El Casino, la rambla y los lobos marinos
El Casino Provincial de Mar del Plata es el más antiguo y más bello de Argentina: construido en 1939 en estilo Tudor-normando, con sus torreones y su jardín de pinos sobre la barranca del Atlántico, es la imagen que el mundo tiene de Mar del Plata. La rambla que lo rodea —la Playa Bristol, con sus casillas de rayas color y el olor a crema solar— fue durante décadas el paseo más concurrido del verano argentino. Hoy sigue siendo la referencia visual de la ciudad incluso para quien nunca fue.
Las esculturas de lobos marinos al pie de la rambla son reales y permanentes: las lobería de Punta Mogotes y la del Puerto tienen colonias de lobos de un pelo que en temporada baja llegan a instalarse también bajo el escollera norte del puerto. Los marplatenses los llaman «los lobos» con esa familiaridad de quien convive con algo extraordinario sin ya asombrarse. Los turistas hacen fila para fotografiarlos; los locales pasan caminando sin apenas mirar.
El puerto: rabas, merluza y mariscos
El puerto de Mar del Plata es el más grande de pesca costera de Argentina. La flota pesquera —más de 400 embarcaciones artesanales e industriales— descarga merluza, calamar, langostino y corvina todos los días en las banquinas donde los turistas y los locales pueden comprar el pescado directamente al barco. Los restaurantes de mariscos del puerto son el plan gastronómico más popular de la ciudad: las rabas (calamares fritos) servidas en papelón son el plato icónico, el que todo el mundo pide al llegar, y los marplatenses tienen sus opiniones muy formadas sobre cuál restaurante las hace mejor.
El barrio del Puerto, con sus depósitos, el Mercado del Puerto y los bares de los pescadores, tiene una identidad propia distinta del Centro turístico: más ruda, más de trabajo de madrugada, con el olor a sal y gasoil de los barcos que entra por todas partes. Para los marplatenses el Puerto es el corazón productivo de la ciudad, el que la hace algo más que un balneario.

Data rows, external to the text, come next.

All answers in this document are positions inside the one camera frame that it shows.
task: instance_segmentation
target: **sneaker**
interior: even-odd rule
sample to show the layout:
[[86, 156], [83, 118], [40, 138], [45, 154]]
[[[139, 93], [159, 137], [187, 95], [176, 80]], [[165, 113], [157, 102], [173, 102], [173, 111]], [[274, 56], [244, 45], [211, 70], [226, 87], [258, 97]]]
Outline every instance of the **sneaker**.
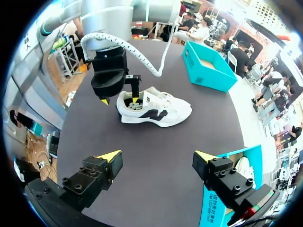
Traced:
[[190, 104], [172, 95], [151, 87], [139, 93], [133, 103], [132, 93], [122, 91], [116, 107], [122, 123], [152, 122], [160, 127], [170, 127], [187, 119], [192, 109]]
[[254, 179], [254, 183], [252, 188], [256, 188], [256, 183], [255, 183], [255, 175], [254, 175], [254, 169], [252, 166], [250, 166], [250, 162], [248, 161], [248, 158], [242, 157], [238, 161], [236, 165], [237, 172], [244, 176], [245, 178], [252, 178]]
[[256, 113], [258, 112], [258, 107], [254, 104], [253, 106], [252, 106], [253, 108], [254, 108], [254, 110], [256, 111]]

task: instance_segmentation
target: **black table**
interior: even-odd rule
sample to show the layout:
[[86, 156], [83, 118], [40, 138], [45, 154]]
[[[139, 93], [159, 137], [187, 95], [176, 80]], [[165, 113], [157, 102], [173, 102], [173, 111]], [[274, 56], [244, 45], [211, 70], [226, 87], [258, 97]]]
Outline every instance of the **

La temporada de teatro y el verano cultural
Mar del Plata tiene durante enero y febrero la temporada teatral más activa del país después de Buenos Aires: más de 100 obras en simultáneo, desde temporadas de grandes figuras porteñas que se trasladan al mar hasta producciones locales. Los teatros de la Avenida Colón y del pasaje Dardo Rocha se llenan cada noche durante la temporada. Los marplatenses hacen cola con los turistas y tienen sus preferencias bien formadas: saben qué vale la pena ver y qué son espectáculos de feria.
Los recitales en el estadio Mundialista, los festivales de jazz y de tango, la Fiesta del Mar en enero y la Fiesta Nacional del Alfajor son parte de un calendario cultural que la ciudad ha construido para que el verano no sea solo playas y casino. Fuera de temporada quedan la temporada teatral estable, la vida universitaria de la UNMdP y los eventos de la Villa Victoria —la residencia de Victoria Ocampo, fundadora de la revista Sur, que hoy es centro cultural de la ciudad.

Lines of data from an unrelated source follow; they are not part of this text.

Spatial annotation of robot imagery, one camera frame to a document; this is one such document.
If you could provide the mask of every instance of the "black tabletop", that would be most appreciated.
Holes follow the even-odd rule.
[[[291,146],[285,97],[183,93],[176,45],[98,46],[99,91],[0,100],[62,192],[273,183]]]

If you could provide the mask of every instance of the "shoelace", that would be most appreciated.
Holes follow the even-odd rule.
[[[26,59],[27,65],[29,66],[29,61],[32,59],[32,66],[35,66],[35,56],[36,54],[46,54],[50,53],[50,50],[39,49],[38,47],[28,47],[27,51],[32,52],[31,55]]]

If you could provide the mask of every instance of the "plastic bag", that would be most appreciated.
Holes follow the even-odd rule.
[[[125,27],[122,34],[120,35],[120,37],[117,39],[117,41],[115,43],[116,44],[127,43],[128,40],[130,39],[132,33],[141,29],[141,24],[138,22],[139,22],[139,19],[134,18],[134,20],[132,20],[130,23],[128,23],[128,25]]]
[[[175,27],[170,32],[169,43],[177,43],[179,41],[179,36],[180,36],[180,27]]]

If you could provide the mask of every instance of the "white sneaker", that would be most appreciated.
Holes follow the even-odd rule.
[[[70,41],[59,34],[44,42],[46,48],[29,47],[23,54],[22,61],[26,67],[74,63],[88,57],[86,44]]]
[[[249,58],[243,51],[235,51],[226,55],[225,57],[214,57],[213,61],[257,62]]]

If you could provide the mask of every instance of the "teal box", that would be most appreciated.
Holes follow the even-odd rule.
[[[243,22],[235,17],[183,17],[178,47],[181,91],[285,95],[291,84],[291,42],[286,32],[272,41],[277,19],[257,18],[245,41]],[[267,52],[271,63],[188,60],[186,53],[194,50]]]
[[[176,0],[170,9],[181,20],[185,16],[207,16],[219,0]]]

Los alfajores y el invierno marplatense
El alfajor de Mar del Plata —de maicena, friable, con mucho dulce de leche y bañado en chocolate o glaseado de azúcar— es una industria y una identidad. Las marcas de alfajores marplatenses más famosas —Balcarce, Havanna, El Candil— tienen fábricas en la ciudad y tiendas en Buenos Aires; los turistas se llevan cajas de alfajores como el recuerdo obligado. Los marplatenses tienen sus lealtades de marca y el debate sobre cuál alfajor es el verdadero puede durar una sobremesa entera.

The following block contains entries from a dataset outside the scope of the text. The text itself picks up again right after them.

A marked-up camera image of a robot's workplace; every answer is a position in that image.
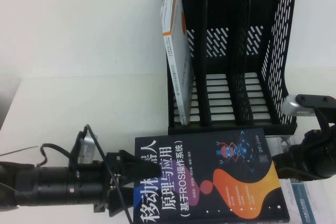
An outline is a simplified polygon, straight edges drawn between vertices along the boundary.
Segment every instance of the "book title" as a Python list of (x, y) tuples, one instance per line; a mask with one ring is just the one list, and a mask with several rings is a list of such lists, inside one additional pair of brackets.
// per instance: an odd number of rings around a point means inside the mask
[(155, 149), (156, 140), (141, 147), (146, 155), (143, 160), (158, 163), (161, 168), (161, 178), (150, 178), (140, 181), (143, 189), (141, 194), (141, 220), (143, 223), (156, 222), (163, 211), (180, 210), (182, 217), (190, 216), (188, 191), (186, 182), (186, 167), (184, 163), (183, 143), (176, 141), (174, 146), (159, 147)]

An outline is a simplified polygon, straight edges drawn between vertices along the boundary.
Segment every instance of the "white wall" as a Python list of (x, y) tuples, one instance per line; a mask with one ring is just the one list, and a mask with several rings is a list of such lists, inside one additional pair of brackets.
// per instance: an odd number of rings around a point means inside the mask
[[(21, 78), (165, 71), (160, 2), (0, 0), (0, 122)], [(333, 3), (296, 0), (287, 68), (336, 66)]]

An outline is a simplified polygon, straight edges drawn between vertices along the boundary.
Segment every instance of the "orange shape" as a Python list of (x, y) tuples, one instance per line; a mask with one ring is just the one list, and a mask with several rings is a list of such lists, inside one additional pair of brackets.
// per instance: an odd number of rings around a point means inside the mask
[(183, 31), (183, 34), (185, 34), (185, 32), (186, 32), (186, 27), (185, 27), (184, 12), (182, 12), (182, 31)]
[(260, 214), (265, 197), (280, 187), (273, 163), (266, 176), (255, 183), (238, 181), (222, 169), (216, 169), (213, 184), (229, 208), (245, 219), (256, 218)]

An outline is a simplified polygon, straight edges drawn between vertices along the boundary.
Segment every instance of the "pink shape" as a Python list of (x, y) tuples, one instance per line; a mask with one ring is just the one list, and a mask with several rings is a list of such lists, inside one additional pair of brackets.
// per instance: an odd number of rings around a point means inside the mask
[(211, 193), (213, 188), (214, 188), (214, 184), (211, 181), (209, 181), (209, 180), (203, 181), (201, 183), (201, 186), (200, 186), (200, 190), (204, 194)]

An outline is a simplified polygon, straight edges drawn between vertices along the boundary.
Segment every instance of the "white book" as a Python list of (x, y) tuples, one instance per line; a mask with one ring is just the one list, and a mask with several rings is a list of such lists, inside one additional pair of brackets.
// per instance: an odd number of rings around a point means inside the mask
[(163, 39), (182, 125), (190, 119), (193, 68), (189, 51), (182, 0), (163, 0)]

El invierno marplatense es frío —con temperaturas de 4-10 °C en junio-julio y viento del sur que hace sentir mucho más— y gris, con días de niebla baja y mar bravío. Pero tiene sus defensores: la ciudad sin turistas, la rambla vacía al amanecer, las exposiciones en la Villa Victoria, el mate frente al mar sin que haya nadie más. Los residentes permanentes disfrutan recuperar la ciudad y muchos dicen que prefieren el Mar del Plata de invierno al de verano.
Consejos para chatear
El marplatense tiene un trato relajado, con el acento bonaerense suave y el voseo rioplatense. El contraste verano/invierno es un tema de identidad: preguntar qué hace la persona «fuera de temporada» abre conversación genuina. El fútbol con Aldosivi y Alvarado genera un derbi local sin grandes violencias. Las playas del sur —Chapadmalal, Miramar— y los balnearios privados son planes de finde. No compartás datos personales con desconocidos y si quedan en persona, la rambla o un bar de Güemes son las referencias habituales de la ciudad.